Leopard, FreeNAS and ISCSI

I installed Leopard a few days ago, and in preparation I created a bootable backup of my system using the excellent Carbon Copy Cloner. While fairly simple to do, the downside is that I have to have a physical drive present with enough space. What would be really handy/cool is if I had a storage server that I could allocate and export a new drive from over the network. Then the storage server can worry about making those bytes available and redundant.

Well there is some good news and some bad news (for now). The good news is that this is exactly what ISCSI does and it is really simple to setup with FreeNAS. The bad news is that I couldn’t get everything working on Leopard, even though I could with windows.

A quick definition of ISCSI from wikipedia:

iSCSI is a protocol that allows clients (called initiators) to send SCSI commands (CDBs) to SCSI storage devices (targets) on remote servers. It is a popular Storage Area Network (SAN) protocol, allowing organizations to consolidate storage into data center storage arrays while providing hosts (such as database and web servers) with the illusion of locally-attached disks. Unlike Fibre Channel, which requires special-purpose cabling, iSCSI can be run over long distances using existing network infrastructure.

As you can see there are two pieces to ISCSI, the targets or storage devices and the initiators or clients. Using the FreeNAS live cd I was able to quickly setup a storage server and export an ISCSI target. I was then able to use the microsoft ISCSI initiator to connect to the target and format the disk. Pretty cool! I now have access to raw disk space that is managed completely by FreeNAS and available anywhere I have a network connection.

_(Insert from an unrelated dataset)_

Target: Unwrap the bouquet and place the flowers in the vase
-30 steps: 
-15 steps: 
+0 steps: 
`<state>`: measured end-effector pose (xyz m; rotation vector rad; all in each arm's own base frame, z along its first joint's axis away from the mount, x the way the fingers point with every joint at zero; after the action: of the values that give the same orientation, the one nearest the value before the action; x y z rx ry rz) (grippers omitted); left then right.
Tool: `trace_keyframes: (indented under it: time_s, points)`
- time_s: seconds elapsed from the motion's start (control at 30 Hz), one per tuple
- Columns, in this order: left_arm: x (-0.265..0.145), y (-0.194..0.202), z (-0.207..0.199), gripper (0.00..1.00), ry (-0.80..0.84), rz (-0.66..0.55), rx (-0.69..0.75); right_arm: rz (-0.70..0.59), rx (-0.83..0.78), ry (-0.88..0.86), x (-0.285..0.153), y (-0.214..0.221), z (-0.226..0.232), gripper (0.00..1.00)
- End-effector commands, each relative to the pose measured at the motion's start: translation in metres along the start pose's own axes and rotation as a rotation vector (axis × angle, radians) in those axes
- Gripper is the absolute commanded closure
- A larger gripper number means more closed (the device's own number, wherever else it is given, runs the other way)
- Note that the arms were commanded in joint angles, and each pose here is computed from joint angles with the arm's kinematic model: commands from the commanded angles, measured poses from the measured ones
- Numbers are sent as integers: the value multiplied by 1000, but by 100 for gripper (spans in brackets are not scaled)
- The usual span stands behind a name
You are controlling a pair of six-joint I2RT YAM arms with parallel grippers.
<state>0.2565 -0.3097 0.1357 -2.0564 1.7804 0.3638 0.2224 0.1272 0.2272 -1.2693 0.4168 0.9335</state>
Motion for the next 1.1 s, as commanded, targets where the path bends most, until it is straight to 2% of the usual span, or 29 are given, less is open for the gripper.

Now onto the sad part. I tried to connect to the same ISCSI target from my Mac using the only freely available ISCSI initiator from Apple globalSAN.The initial connection worked fine, but when I opened DiskUtility and attempted to format the drive, DiskUtility became unresponsive and never finished formatting the drive. I don’t know if this is a limitation of globalSAN or of DiskUtility, but I hope that there will be a working solution for free ISCSI on the Mac in the near future.